SLI metric collection

The current way of configuration is a starting point. We will iterate on how to configure the metric collection better and easier while learning from the teams adapting the metric collection.

Instrumenting your code

For more information please see the Telemetry Quick Start guide.

Gap.yaml

If you application is instrumented to offer metrics, an OTel collector sidecar needs to be added for your deployment to collect and push the metrics to the metrics storage. One can configure the metric collector sidecar(s) like the example below.

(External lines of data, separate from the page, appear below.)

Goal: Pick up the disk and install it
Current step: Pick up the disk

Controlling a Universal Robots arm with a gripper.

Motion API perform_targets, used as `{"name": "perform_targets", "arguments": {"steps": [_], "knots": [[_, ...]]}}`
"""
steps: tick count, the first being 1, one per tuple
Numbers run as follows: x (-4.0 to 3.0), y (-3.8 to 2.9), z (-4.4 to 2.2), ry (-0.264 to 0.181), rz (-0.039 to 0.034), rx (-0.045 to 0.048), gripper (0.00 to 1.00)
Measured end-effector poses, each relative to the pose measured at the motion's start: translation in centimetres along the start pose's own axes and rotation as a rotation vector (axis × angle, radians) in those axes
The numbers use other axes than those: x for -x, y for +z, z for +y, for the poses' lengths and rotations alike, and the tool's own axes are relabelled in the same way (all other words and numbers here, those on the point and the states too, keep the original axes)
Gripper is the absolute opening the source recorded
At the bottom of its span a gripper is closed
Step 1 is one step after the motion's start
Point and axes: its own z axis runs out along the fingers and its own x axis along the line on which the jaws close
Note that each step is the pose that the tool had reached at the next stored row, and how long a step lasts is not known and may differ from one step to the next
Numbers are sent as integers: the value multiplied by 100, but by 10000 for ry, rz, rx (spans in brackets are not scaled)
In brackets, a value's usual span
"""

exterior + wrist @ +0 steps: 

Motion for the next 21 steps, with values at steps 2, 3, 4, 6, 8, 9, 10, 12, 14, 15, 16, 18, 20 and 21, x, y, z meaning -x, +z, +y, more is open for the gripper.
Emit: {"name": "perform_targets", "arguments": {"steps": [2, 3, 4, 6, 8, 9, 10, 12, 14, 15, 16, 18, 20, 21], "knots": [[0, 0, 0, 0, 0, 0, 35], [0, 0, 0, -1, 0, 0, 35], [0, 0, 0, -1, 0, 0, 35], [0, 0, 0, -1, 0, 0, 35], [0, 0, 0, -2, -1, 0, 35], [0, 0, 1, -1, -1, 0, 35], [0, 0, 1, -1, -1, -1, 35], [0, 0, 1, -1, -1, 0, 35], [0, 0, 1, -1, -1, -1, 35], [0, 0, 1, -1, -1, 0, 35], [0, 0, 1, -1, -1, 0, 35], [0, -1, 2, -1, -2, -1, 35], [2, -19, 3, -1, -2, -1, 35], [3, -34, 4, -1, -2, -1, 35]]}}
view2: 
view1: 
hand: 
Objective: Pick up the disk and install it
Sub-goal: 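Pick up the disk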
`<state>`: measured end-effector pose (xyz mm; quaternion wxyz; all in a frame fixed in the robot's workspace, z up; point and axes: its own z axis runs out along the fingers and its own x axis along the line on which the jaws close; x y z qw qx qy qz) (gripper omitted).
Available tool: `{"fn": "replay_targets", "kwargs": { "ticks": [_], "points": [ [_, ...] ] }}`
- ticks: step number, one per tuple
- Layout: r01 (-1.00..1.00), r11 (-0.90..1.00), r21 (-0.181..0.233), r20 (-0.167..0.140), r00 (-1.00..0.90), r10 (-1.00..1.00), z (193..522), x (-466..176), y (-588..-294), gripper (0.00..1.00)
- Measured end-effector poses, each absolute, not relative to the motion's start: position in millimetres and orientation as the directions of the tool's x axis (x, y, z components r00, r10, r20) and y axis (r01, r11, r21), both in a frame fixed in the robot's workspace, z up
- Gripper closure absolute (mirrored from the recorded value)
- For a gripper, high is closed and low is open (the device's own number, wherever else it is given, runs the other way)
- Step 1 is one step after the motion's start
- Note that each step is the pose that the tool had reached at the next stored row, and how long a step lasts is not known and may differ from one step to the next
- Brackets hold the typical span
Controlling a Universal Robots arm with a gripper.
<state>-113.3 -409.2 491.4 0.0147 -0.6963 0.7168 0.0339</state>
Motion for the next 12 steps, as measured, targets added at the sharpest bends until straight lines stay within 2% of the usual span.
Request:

name: your-application-name
... # usual properties
metricCollectorSidecar:
  enabled: true
deployments:
  ... # define your deployments

the metricCollectorSidecar on the root level is the global configuration
- it will be applied to all deployments, except if the deployment has its own metricCollectorSidecar property which overrides the global setting
properties
- enabled: (optional) true, if you want to enable the telemetry metric collection, thus injecting a sidecar to your deployments. This is a global setting that will enable it for all deployments (defaults to false). If you enable this feature, you either need to put an otel configuration file per environment to the following path gap/<environment>/config/otel.yaml or define the exporters via metricCollectorSidecar.config in case of setting it globally.
- image - the image of the OTel collector sidecar; defaults to eu.gcr.io/ems-gap-images/otel-collector:latest. Alternatively, you can use OTel Collector Contrib image: eu.gcr.io/ems-gap-images/otel-collector-contrib if you need more plugins.
- configMap - name of the ConfigMap containing the opentelemetry collector configuration; defaults to my-application-otel-config
- config: (optional) configuration for the otel sidecar config exporters
  - exporters: (required) at least one of the following must be set:
    - googlemanagedprometheus: (optional) exporter settings for the googlemanagedprometheus. Any setting is allowed that can be found in the exporter. Docs can be found here.
    - debug: (optional) exporter settings for the debug. Any setting is allowed that can be found in the exporter. Docs can be found here.
- jobShutdownDelay: (optional, integer seconds) applies to every cronjob when set on root level, unless overriden via cronjob level jobShutdownDelay, . If you use metric aggregation and the main process in your pod is terminated or your job runs to completion in a shorter time period than the aggregation period, the metrics will not be sent to Cloud Monitoring (ex. you aggregate for 60s but the job completes in 20s). To mitigate this we added a delay to shut down the metric collector container, which defaults to the terminationGracePeriodSeconds gap.yaml cronjob setting (default 30 seconds). You can override that default with shorter or longer delay. Please note, that the terminationGracePeriodSeconds in gap.yaml needs to be set to a higher value, because if e.g the aggregation_interval in the otel config is set to 60s, the terminationGracePeriodSeconds kept at default 30s which is also the default of jobShutdownDelay, then no metric will ever be sent away if pod is short living, and also because when the terminationGracePeriodSeconds is reached, the entire pod will be terminated.

OTel configuration

One can either simply set the exporter configuration with the global metricsCollectorSidecar.config option as documented above or set with a more advanced method as shown below.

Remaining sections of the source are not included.